> [TASK DIRECTIONS]
Whenever a line below holds the word "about", count it; please give only the final number.

Stored entries

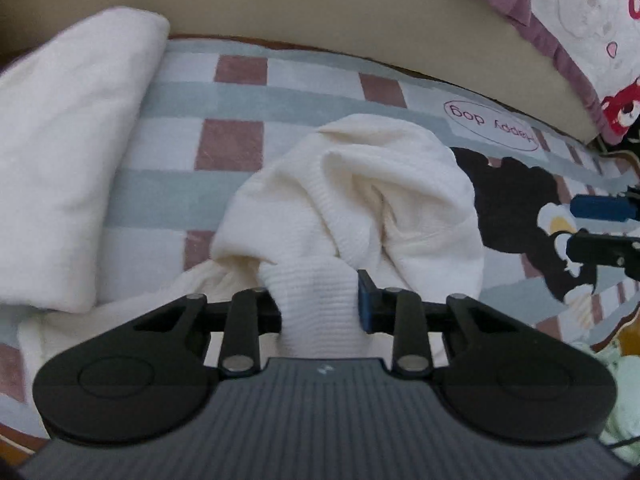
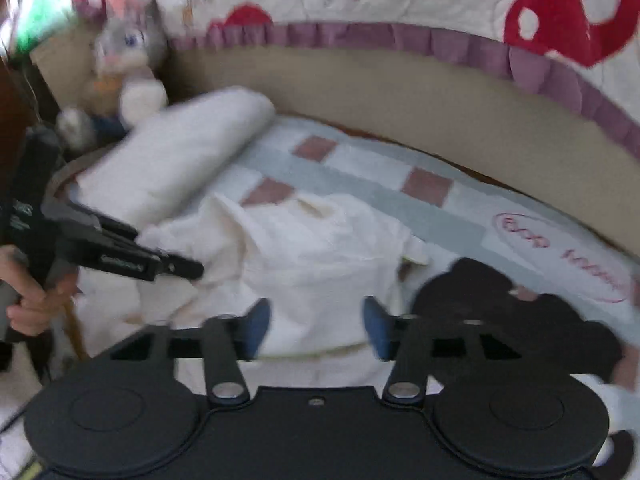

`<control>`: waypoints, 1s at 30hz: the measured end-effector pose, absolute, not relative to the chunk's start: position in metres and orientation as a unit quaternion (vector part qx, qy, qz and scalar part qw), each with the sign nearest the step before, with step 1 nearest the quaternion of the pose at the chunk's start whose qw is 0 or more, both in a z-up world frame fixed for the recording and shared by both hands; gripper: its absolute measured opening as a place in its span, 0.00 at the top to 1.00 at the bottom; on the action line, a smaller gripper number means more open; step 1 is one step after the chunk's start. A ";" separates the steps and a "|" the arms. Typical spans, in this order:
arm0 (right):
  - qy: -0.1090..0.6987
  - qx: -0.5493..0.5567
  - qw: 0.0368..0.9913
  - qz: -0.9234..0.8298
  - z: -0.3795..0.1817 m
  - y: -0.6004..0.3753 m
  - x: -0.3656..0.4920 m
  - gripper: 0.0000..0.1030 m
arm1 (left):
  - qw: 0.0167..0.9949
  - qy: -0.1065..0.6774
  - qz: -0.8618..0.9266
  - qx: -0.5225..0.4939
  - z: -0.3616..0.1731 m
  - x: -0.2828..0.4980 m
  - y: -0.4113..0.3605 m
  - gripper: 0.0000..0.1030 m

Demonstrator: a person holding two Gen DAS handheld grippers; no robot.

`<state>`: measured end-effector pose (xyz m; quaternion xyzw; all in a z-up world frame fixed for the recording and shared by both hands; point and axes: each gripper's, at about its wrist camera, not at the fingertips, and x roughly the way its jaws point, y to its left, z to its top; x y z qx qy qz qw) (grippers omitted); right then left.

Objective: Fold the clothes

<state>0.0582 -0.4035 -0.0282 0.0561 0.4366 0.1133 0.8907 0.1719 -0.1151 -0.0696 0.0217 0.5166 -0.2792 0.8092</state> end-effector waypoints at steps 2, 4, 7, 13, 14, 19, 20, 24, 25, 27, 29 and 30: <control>0.427 0.102 0.891 0.116 -0.043 -0.410 0.057 0.34 | 0.813 0.513 -0.272 0.042 -0.066 0.170 -0.115 0.71; 0.439 0.146 0.880 0.108 -0.060 -0.413 0.063 0.34 | 0.817 0.508 -0.270 0.038 -0.066 0.169 -0.106 0.71; 0.462 0.188 0.859 0.114 -0.083 -0.411 0.070 0.34 | 0.820 0.501 -0.277 0.013 -0.064 0.169 -0.091 0.71; 0.465 0.244 0.841 0.132 -0.111 -0.401 0.075 0.33 | 0.798 0.501 -0.335 -0.031 -0.067 0.171 -0.092 0.68; 0.468 0.248 0.838 0.129 -0.117 -0.399 0.076 0.33 | 0.797 0.497 -0.341 -0.025 -0.069 0.170 -0.095 0.65; 0.511 0.231 0.823 0.090 -0.158 -0.382 0.093 0.26 | 0.812 0.467 -0.335 0.107 -0.085 0.154 -0.127 0.49; 0.511 0.219 0.826 0.092 -0.161 -0.379 0.097 0.27 | 0.812 0.468 -0.329 0.120 -0.089 0.152 -0.131 0.44; 0.465 0.168 0.861 0.123 -0.135 -0.367 0.099 0.80 | 0.812 0.470 -0.304 0.163 -0.104 0.148 -0.143 0.28; 0.450 0.157 0.870 0.127 -0.123 -0.363 0.097 0.83 | 0.819 0.465 -0.298 0.154 -0.102 0.151 -0.139 0.36; 0.414 0.155 0.886 0.138 -0.100 -0.357 0.092 0.85 | 0.848 0.430 -0.276 0.144 -0.092 0.155 -0.128 0.93; 0.388 0.169 0.893 0.152 -0.080 -0.352 0.089 0.85 | 0.887 0.370 -0.228 0.157 -0.074 0.157 -0.115 0.92; 0.382 0.178 0.892 0.162 -0.073 -0.350 0.089 0.85 | 0.901 0.350 -0.207 0.153 -0.066 0.160 -0.106 0.92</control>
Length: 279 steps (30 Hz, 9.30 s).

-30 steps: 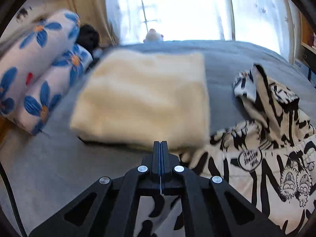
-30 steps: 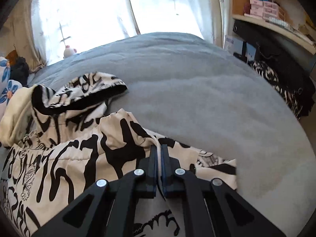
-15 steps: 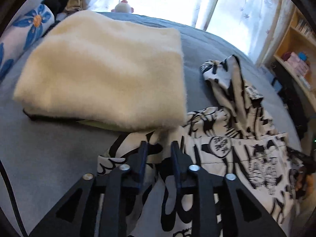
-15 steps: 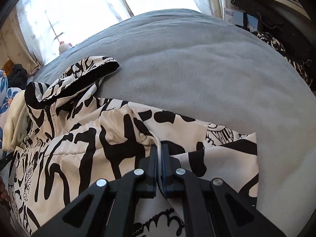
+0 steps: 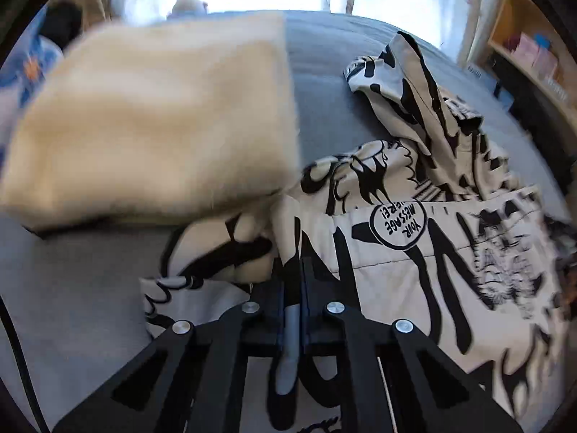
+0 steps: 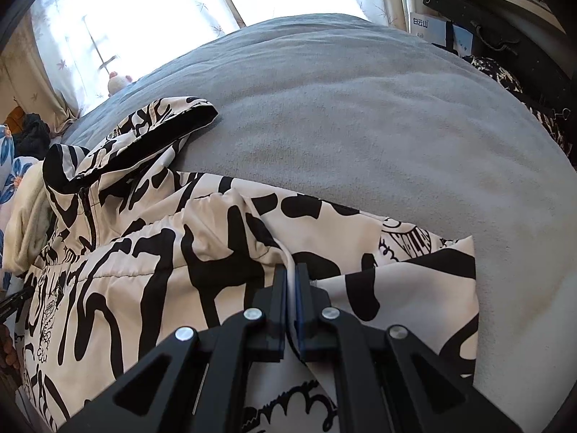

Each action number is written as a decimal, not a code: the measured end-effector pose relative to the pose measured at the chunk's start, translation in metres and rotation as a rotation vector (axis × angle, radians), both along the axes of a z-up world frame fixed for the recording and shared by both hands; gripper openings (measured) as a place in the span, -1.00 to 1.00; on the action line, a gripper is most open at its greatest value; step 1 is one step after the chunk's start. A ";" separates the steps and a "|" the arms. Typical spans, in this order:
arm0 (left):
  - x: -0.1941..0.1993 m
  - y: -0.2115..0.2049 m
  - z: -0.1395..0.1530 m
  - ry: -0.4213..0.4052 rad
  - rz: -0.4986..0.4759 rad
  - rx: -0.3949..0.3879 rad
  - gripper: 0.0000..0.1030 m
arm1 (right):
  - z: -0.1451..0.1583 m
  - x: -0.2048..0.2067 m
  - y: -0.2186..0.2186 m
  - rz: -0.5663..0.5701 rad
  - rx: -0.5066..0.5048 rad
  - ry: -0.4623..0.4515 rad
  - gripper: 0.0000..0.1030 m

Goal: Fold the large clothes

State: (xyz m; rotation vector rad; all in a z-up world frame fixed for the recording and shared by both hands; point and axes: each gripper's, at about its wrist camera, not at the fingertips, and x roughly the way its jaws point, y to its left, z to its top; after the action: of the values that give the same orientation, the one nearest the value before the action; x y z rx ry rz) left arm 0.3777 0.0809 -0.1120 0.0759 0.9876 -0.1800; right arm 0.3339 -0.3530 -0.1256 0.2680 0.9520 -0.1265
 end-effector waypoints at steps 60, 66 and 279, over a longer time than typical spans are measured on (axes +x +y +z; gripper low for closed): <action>-0.172 0.027 0.026 0.030 0.360 0.044 -0.24 | 0.048 -0.156 0.011 -0.070 0.050 0.050 -0.94; -0.173 0.016 0.045 0.010 0.325 0.058 -0.18 | 0.066 -0.151 0.036 -0.018 0.099 0.036 -0.94; -0.132 -0.099 -0.008 0.361 0.034 -0.783 0.30 | 0.011 -0.117 0.111 0.164 0.748 0.050 -0.16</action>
State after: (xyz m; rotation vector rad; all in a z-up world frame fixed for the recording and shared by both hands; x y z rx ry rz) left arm 0.2455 -0.0180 -0.1203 -0.7105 1.2143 -0.5504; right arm 0.2171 -0.2416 -0.1146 0.8744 1.0383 0.3859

> [ANSWER SECTION]
2